**Directions for this task**
Of the entries that follow, how many lines hold the word "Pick"? Reply with the number only.

**Available data**
+---+
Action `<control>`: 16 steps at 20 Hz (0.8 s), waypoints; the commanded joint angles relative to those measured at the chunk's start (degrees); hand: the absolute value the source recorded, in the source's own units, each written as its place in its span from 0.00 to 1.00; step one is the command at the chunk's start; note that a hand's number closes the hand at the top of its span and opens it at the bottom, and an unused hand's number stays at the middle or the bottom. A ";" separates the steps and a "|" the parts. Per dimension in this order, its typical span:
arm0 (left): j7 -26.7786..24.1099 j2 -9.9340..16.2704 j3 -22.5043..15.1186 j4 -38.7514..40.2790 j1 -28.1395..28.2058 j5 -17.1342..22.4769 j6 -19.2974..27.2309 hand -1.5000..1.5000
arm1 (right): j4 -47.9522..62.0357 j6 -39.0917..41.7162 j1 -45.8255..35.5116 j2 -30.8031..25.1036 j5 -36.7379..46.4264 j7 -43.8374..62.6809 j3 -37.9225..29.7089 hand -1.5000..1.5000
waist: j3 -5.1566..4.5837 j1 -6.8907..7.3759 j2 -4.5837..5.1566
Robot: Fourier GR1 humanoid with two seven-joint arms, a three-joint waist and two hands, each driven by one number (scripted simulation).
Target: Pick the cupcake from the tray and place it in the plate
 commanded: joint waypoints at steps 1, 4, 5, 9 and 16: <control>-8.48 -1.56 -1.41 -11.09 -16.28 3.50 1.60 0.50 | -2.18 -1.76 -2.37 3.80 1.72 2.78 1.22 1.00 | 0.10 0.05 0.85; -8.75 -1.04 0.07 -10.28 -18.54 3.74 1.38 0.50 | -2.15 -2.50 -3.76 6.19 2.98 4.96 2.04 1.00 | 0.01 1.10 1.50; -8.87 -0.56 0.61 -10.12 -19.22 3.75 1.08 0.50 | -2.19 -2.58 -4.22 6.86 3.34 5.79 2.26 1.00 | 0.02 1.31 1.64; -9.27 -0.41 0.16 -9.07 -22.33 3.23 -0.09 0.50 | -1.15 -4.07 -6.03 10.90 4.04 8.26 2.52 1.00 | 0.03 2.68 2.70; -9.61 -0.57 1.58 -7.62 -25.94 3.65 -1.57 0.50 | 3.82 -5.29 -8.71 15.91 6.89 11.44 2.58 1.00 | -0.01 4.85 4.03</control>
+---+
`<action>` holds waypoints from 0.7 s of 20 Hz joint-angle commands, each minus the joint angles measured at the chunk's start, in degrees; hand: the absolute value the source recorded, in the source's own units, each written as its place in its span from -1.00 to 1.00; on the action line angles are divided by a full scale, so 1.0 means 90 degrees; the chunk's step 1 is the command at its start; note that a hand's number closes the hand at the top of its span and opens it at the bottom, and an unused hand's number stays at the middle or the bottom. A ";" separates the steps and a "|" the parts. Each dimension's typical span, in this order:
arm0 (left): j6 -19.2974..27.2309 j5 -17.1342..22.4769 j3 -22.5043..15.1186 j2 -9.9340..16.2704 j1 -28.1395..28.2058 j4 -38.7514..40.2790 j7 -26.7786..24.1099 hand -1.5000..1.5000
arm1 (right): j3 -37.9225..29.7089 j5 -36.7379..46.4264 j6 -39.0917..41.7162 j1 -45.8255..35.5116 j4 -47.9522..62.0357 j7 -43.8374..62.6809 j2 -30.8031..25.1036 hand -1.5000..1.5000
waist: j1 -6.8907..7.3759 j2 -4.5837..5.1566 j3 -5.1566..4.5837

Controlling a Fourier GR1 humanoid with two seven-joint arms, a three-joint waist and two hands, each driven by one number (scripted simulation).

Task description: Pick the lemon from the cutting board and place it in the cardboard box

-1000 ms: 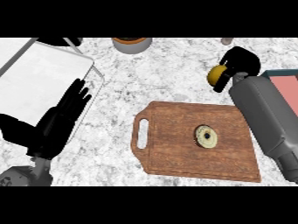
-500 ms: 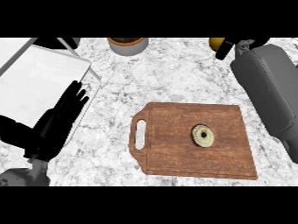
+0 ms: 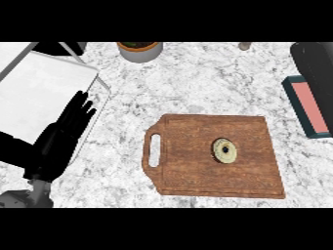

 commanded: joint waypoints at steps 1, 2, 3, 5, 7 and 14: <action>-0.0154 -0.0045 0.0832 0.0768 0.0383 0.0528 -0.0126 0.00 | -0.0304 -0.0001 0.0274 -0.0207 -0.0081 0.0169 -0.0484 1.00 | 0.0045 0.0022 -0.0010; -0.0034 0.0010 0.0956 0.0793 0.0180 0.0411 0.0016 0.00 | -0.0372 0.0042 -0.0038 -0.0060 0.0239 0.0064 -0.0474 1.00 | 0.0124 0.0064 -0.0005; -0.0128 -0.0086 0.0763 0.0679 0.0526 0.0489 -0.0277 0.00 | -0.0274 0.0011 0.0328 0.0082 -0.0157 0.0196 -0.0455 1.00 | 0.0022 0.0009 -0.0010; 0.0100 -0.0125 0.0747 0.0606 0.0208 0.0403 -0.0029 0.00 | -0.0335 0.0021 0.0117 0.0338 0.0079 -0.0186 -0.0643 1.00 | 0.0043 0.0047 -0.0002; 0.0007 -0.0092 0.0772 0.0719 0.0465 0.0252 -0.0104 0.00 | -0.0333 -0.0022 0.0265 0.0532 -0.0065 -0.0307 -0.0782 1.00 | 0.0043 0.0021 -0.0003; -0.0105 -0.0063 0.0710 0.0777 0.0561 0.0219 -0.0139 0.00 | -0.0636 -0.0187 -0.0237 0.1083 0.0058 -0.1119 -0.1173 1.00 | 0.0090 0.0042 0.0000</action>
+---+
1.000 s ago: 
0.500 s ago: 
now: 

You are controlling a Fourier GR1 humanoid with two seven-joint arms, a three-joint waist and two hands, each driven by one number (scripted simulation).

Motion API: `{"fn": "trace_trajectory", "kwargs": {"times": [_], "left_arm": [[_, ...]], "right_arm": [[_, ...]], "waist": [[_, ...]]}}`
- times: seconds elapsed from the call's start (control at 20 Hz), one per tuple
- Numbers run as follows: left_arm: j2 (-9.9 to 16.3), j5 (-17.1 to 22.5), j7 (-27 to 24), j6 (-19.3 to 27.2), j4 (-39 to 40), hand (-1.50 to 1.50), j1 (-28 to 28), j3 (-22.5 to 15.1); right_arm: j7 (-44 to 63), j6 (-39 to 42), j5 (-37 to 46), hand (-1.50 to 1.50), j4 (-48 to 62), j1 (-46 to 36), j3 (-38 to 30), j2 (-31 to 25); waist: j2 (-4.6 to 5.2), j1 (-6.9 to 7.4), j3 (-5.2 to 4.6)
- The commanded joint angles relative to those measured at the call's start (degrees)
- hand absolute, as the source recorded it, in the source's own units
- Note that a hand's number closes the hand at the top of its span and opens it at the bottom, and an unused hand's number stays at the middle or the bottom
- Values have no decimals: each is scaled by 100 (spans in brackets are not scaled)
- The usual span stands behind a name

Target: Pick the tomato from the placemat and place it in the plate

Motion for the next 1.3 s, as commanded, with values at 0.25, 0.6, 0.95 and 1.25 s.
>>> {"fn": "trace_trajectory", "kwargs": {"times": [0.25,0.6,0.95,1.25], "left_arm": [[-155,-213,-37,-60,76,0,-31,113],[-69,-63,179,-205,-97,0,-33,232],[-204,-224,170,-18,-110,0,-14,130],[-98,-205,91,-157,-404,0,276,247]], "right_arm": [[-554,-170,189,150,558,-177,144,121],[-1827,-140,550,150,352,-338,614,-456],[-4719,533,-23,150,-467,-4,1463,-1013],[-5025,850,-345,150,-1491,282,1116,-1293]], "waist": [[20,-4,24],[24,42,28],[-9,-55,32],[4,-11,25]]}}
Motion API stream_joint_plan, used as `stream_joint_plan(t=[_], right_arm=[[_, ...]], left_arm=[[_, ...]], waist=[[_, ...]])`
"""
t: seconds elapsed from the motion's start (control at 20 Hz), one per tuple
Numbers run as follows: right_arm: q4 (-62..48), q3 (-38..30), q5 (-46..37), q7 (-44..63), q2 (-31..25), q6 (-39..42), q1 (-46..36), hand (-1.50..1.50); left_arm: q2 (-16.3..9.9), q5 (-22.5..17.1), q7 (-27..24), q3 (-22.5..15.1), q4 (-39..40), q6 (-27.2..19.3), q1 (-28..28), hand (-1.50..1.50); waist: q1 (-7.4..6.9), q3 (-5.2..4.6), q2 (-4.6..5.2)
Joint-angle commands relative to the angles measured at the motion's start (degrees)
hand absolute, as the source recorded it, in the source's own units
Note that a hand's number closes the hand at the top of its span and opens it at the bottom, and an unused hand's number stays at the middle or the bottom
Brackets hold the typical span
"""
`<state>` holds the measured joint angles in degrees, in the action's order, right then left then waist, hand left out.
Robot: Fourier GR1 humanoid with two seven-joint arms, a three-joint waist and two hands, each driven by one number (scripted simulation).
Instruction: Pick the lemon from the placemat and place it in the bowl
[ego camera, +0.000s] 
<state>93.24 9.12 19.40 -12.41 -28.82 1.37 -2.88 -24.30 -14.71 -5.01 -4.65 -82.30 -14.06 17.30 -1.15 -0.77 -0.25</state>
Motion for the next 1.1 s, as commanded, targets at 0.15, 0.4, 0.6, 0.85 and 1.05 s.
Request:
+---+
**Final answer**
4